### WHAT THIS TASK INVOLVES:
The expected answer is every line of the material, reproduced exactly.

>>

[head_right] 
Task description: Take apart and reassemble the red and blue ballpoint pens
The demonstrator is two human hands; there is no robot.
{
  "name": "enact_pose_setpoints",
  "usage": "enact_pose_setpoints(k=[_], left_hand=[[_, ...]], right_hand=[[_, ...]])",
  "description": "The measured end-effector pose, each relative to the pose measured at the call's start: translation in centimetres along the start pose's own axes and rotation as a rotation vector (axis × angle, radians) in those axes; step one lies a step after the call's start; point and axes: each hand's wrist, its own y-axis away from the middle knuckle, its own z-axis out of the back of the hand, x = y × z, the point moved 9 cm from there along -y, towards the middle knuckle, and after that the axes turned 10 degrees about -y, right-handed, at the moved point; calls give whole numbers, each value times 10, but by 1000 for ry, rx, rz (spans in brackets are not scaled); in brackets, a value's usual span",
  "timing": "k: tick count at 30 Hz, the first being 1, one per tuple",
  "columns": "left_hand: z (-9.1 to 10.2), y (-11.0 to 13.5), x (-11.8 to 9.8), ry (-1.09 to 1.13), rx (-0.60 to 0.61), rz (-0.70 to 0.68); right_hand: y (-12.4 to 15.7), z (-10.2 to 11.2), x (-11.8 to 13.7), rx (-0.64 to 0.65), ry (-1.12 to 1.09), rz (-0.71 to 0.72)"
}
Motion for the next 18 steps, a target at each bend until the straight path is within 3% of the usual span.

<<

### ANSWER AREA:
[head_right] 
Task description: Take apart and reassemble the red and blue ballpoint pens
The demonstrator is two human hands; there is no robot.
{
  "name": "enact_pose_setpoints",
  "usage": "enact_pose_setpoints(k=[_], left_hand=[[_, ...]], right_hand=[[_, ...]])",
  "description": "The measured end-effector pose, each relative to the pose measured at the call's start: translation in centimetres along the start pose's own axes and rotation as a rotation vector (axis × angle, radians) in those axes; step one lies a step after the call's start; point and axes: each hand's wrist, its own y-axis away from the middle knuckle, its own z-axis out of the back of the hand, x = y × z, the point moved 9 cm from there along -y, towards the middle knuckle, and after that the axes turned 10 degrees about -y, right-handed, at the moved point; calls give whole numbers, each value times 10, but by 1000 for ry, rx, rz (spans in brackets are not scaled); in brackets, a value's usual span",
  "timing": "k: tick count at 30 Hz, the first being 1, one per tuple",
  "columns": "left_hand: z (-9.1 to 10.2), y (-11.0 to 13.5), x (-11.8 to 9.8), ry (-1.09 to 1.13), rx (-0.60 to 0.61), rz (-0.70 to 0.68); right_hand: y (-12.4 to 15.7), z (-10.2 to 11.2), x (-11.8 to 13.7), rx (-0.64 to 0.65), ry (-1.12 to 1.09), rz (-0.71 to 0.72)"
}
Motion for the next 18 steps, a target at each bend until the straight path is within 3% of the usual span.

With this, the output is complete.